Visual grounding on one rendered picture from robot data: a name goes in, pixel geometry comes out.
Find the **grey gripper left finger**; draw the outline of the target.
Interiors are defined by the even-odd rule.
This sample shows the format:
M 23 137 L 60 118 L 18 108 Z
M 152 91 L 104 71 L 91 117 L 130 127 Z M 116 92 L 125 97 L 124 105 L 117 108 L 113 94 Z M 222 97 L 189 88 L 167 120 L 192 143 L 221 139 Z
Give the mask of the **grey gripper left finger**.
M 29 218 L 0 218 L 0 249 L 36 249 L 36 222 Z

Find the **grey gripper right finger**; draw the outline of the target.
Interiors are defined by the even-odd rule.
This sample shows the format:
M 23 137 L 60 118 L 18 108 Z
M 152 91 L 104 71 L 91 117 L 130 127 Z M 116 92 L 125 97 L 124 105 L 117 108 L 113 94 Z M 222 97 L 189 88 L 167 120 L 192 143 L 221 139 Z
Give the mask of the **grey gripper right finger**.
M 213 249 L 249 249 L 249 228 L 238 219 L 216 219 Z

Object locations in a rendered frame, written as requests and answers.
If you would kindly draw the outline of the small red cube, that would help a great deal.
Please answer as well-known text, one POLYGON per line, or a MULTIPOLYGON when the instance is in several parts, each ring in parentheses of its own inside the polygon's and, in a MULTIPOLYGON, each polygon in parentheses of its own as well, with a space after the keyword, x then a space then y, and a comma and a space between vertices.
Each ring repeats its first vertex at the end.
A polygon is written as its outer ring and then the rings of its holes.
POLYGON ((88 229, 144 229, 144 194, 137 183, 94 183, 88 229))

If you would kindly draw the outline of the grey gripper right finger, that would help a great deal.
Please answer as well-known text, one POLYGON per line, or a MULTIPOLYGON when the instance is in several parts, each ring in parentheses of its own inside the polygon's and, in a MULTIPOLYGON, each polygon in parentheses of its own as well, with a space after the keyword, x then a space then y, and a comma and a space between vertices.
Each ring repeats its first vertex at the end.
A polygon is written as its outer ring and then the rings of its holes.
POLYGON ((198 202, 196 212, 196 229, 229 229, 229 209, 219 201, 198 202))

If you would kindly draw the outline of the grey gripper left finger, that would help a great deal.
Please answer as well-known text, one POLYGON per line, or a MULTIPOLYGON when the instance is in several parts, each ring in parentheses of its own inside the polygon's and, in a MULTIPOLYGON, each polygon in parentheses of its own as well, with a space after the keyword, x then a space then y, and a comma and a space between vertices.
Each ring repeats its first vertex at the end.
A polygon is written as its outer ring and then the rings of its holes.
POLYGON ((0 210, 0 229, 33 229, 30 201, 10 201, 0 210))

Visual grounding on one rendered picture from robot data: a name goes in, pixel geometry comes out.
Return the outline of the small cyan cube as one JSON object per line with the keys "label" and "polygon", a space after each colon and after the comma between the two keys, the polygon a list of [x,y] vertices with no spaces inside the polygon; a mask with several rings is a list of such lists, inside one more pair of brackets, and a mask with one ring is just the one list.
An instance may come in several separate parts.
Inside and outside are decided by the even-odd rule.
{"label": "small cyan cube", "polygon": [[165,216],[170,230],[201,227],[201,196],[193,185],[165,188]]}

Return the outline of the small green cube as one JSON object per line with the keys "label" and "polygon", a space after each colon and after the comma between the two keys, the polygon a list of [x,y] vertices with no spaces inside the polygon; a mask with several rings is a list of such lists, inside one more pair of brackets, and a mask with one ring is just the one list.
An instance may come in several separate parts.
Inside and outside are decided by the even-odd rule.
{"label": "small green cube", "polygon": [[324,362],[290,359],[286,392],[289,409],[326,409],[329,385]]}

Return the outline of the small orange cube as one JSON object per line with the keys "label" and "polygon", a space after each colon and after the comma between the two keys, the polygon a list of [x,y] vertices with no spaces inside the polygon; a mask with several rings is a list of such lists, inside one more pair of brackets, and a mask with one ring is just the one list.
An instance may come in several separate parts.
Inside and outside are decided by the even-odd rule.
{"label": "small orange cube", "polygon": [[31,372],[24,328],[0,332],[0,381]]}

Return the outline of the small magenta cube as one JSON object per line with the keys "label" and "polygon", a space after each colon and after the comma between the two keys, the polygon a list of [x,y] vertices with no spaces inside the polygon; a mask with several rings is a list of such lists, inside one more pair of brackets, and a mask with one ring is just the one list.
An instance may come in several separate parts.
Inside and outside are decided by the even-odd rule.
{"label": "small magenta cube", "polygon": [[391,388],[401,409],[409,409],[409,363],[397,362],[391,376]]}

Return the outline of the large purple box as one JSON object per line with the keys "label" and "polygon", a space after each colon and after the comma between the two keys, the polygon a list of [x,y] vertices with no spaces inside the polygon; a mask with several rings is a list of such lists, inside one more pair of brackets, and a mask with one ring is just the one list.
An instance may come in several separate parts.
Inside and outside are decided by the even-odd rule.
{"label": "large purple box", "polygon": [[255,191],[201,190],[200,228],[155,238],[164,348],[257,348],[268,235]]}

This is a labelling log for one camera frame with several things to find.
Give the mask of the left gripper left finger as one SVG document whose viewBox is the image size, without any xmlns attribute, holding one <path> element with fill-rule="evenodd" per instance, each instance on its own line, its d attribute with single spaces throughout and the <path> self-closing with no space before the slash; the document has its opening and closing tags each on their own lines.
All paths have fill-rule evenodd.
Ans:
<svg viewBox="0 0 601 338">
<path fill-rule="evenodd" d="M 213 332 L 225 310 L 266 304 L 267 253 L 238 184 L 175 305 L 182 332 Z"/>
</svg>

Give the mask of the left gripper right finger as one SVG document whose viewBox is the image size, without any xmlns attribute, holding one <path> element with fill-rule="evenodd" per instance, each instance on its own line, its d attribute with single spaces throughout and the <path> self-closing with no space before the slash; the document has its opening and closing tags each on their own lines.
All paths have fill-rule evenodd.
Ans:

### Work required
Having looked over the entries above, reproduce all of them exactly.

### Completed task
Visual grounding on one rendered picture from robot data: a name goes in, pixel geometry comes out.
Find the **grey gripper left finger**; draw the outline of the target.
Interiors are defined by the even-odd rule.
This sample shows the format:
M 23 137 L 60 118 L 18 108 Z
M 152 91 L 104 71 L 91 117 L 130 127 Z M 116 92 L 125 97 L 124 105 L 117 108 L 113 94 Z M 222 97 L 189 88 L 167 120 L 192 143 L 221 139 Z
Give the mask of the **grey gripper left finger**.
M 29 218 L 0 218 L 0 249 L 36 249 L 36 222 Z

Find the **grey gripper right finger**; draw the outline of the target.
Interiors are defined by the even-odd rule.
This sample shows the format:
M 23 137 L 60 118 L 18 108 Z
M 152 91 L 104 71 L 91 117 L 130 127 Z M 116 92 L 125 97 L 124 105 L 117 108 L 113 94 Z M 222 97 L 189 88 L 167 120 L 192 143 L 221 139 Z
Give the mask of the **grey gripper right finger**.
M 213 249 L 249 249 L 249 228 L 238 219 L 216 219 Z

Object locations in a rendered frame, written as requests and answers.
If you would kindly draw the outline of the small red cube, that would help a great deal.
Please answer as well-known text, one POLYGON per line, or a MULTIPOLYGON when the instance is in several parts, each ring in parentheses of its own inside the polygon's and, in a MULTIPOLYGON, each polygon in parentheses of its own as well, with a space after the keyword, x then a space then y, and a comma and a space between vertices.
Each ring repeats its first vertex at the end.
A polygon is written as its outer ring and then the rings of its holes.
POLYGON ((88 229, 144 229, 144 194, 137 183, 94 183, 88 229))

If you would kindly draw the outline of the grey gripper right finger, that would help a great deal.
Please answer as well-known text, one POLYGON per line, or a MULTIPOLYGON when the instance is in several parts, each ring in parentheses of its own inside the polygon's and, in a MULTIPOLYGON, each polygon in parentheses of its own as well, with a space after the keyword, x then a space then y, and a comma and a space between vertices.
Each ring repeats its first vertex at the end.
A polygon is written as its outer ring and then the rings of its holes.
POLYGON ((198 202, 196 212, 196 229, 229 229, 229 209, 219 201, 198 202))

If you would kindly draw the outline of the grey gripper left finger, that would help a great deal.
Please answer as well-known text, one POLYGON per line, or a MULTIPOLYGON when the instance is in several parts, each ring in parentheses of its own inside the polygon's and, in a MULTIPOLYGON, each polygon in parentheses of its own as well, with a space after the keyword, x then a space then y, and a comma and a space between vertices.
Each ring repeats its first vertex at the end.
A polygon is written as its outer ring and then the rings of its holes.
POLYGON ((0 210, 0 229, 33 229, 30 201, 10 201, 0 210))

Visual grounding on one rendered picture from robot data: a name goes in, pixel geometry comes out.
Return the outline of the small cyan cube as one JSON object per line with the keys "label" and "polygon", a space after each colon and after the comma between the two keys, the polygon a list of [x,y] vertices with no spaces inside the polygon; a mask with several rings is a list of such lists, inside one more pair of brackets, and a mask with one ring is just the one list.
An instance may come in several separate parts.
Inside and outside are decided by the even-odd rule.
{"label": "small cyan cube", "polygon": [[165,216],[170,230],[201,227],[201,196],[193,185],[165,188]]}

Return the outline of the small green cube as one JSON object per line with the keys "label" and "polygon", a space after each colon and after the comma between the two keys, the polygon a list of [x,y] vertices with no spaces inside the polygon; a mask with several rings is a list of such lists, inside one more pair of brackets, and a mask with one ring is just the one list.
An instance may come in several separate parts.
Inside and outside are decided by the even-odd rule.
{"label": "small green cube", "polygon": [[324,362],[290,359],[286,392],[289,409],[326,409],[329,385]]}

Return the outline of the small orange cube as one JSON object per line with the keys "label" and "polygon", a space after each colon and after the comma between the two keys, the polygon a list of [x,y] vertices with no spaces inside the polygon; a mask with several rings is a list of such lists, inside one more pair of brackets, and a mask with one ring is just the one list.
An instance may come in several separate parts.
Inside and outside are decided by the even-odd rule.
{"label": "small orange cube", "polygon": [[31,372],[24,328],[0,332],[0,381]]}

Return the outline of the small magenta cube as one JSON object per line with the keys "label" and "polygon", a space after each colon and after the comma between the two keys, the polygon a list of [x,y] vertices with no spaces inside the polygon; a mask with several rings is a list of such lists, inside one more pair of brackets, and a mask with one ring is just the one list.
An instance may come in several separate parts.
Inside and outside are decided by the even-odd rule.
{"label": "small magenta cube", "polygon": [[391,388],[401,409],[409,409],[409,363],[397,362],[391,376]]}

Return the outline of the large purple box as one JSON object per line with the keys "label" and "polygon", a space after each colon and after the comma between the two keys, the polygon a list of [x,y] vertices with no spaces inside the polygon; a mask with several rings is a list of such lists, inside one more pair of brackets, and a mask with one ring is just the one list.
An instance may come in several separate parts.
Inside and outside are decided by the even-odd rule.
{"label": "large purple box", "polygon": [[255,191],[201,190],[200,228],[155,238],[164,348],[257,348],[268,235]]}

This is a labelling log for one camera frame with several things to find.
Give the mask of the left gripper left finger as one SVG document whose viewBox is the image size, without any xmlns attribute, holding one <path> element with fill-rule="evenodd" per instance, each instance on its own line, its d attribute with single spaces throughout and the <path> self-closing with no space before the slash; the document has its opening and closing tags each on their own lines.
All paths have fill-rule evenodd.
Ans:
<svg viewBox="0 0 601 338">
<path fill-rule="evenodd" d="M 213 332 L 225 310 L 266 304 L 267 253 L 238 184 L 175 305 L 182 332 Z"/>
</svg>

Give the mask of the left gripper right finger as one SVG document whose viewBox is the image size, without any xmlns attribute, holding one <path> element with fill-rule="evenodd" per instance, each instance on its own line, its d attribute with single spaces throughout and the <path> self-closing with no space before the slash; the document has its opening and closing tags each on their own lines.
All paths have fill-rule evenodd.
Ans:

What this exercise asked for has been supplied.